Hi All! 👋
I'm new to this forum, but have been following progress on Aeneas for a while now.
I think it's a great tool and this looks like a great community :)
We're thinking about using Aeneas in a number of projects, which is exciting.
We will need word level timings so I'm using 1.7.3 and I separated the text file I'm submitting so each word is on a separate line and am using the flag --presets-word to get more accurate timings.
If I'm understanding the docs correctly adding --presets-word should handle the MFCC nonspeech masking for me. Perhaps I'm misunderstanding the definition of a multi line text format or need to fine tune manually.
My text file looks like this:
I'm
used
to
the
idea
of
dying
while
I
have
no
desire
to
die
for
the
like's
of
you.
Basically I run something like:
python -m aeneas.tools.execute_task \
kirk07.mp3 \
kirk07.txt \
"task_language=eng|os_task_file_format=json|is_text_type=plain" \
kirk07map.json --presets-word
The only issue is that I'm not seeing gaps between words in the outputted JSON timings. ie the end time of a word matches the start time of the next word, which is especially problematic when there are large pauses in the speech.

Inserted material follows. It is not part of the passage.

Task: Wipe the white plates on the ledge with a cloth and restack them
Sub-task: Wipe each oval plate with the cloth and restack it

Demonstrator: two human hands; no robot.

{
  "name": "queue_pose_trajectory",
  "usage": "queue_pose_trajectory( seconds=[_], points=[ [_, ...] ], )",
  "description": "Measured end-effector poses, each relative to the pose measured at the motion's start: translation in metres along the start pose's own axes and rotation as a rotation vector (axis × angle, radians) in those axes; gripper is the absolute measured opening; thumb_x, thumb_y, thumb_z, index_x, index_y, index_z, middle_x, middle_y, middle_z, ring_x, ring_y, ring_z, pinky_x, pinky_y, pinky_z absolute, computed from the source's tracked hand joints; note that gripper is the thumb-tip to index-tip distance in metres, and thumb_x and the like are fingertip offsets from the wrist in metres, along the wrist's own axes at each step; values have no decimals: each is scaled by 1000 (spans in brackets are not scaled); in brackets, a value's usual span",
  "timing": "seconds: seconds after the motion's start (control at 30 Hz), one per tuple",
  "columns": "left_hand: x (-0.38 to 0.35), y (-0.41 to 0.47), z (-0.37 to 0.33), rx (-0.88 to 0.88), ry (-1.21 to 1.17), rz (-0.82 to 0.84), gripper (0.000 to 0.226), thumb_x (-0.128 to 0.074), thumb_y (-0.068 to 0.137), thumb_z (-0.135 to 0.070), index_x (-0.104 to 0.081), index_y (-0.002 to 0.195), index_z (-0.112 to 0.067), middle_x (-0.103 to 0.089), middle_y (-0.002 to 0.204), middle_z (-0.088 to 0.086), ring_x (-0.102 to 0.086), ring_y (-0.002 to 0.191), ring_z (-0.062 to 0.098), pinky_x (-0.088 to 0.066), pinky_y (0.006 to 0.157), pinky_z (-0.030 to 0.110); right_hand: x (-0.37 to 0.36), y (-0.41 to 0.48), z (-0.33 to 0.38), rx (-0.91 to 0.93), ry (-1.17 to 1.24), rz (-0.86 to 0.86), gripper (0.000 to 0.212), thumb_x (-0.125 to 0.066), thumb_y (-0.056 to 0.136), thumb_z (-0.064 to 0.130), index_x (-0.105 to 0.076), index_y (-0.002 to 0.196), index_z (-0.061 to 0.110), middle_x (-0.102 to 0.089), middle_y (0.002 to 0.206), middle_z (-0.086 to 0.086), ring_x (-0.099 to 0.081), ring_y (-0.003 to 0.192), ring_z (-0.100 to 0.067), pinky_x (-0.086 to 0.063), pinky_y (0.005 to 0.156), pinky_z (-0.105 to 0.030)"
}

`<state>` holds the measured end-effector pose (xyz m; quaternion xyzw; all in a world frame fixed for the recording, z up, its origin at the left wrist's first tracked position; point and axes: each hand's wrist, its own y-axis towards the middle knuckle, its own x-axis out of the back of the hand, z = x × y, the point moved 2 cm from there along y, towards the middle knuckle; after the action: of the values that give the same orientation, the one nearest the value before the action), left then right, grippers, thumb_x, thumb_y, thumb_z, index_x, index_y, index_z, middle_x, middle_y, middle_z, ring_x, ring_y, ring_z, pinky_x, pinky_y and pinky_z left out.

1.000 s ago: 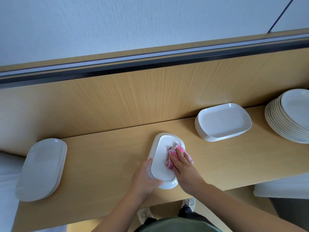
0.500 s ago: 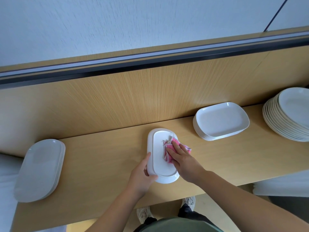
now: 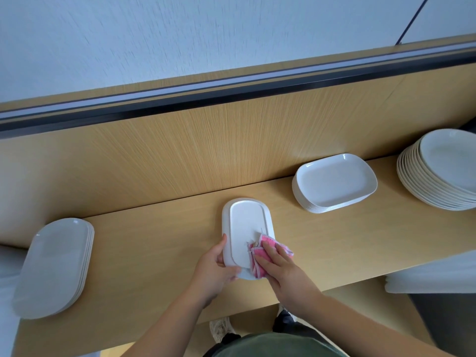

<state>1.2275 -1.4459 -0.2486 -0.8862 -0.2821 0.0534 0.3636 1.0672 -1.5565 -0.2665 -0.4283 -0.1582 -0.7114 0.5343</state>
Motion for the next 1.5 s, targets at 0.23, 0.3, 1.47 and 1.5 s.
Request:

Here's an example of the output I get:
{
"begin": "1.240",
"children": [],
"end": "1.320",
"id": "f000007",
"language": "eng",
"lines": [
"dying"
]
},
{
"begin": "1.320",
"children": [],
"end": "1.800",
"id": "f000008",
"language": "eng",
"lines": [
"while"
]
},
There's a significant pause between "dying" and "while" which is not reflected in the output, and actually "while" occurs sometime after 4 seconds, although I wonder if that is a separate issue.
I've looked back through some of the discussions in this forum but to no avail, any suggestions are gratefully received.
Thanks in advance!
Mark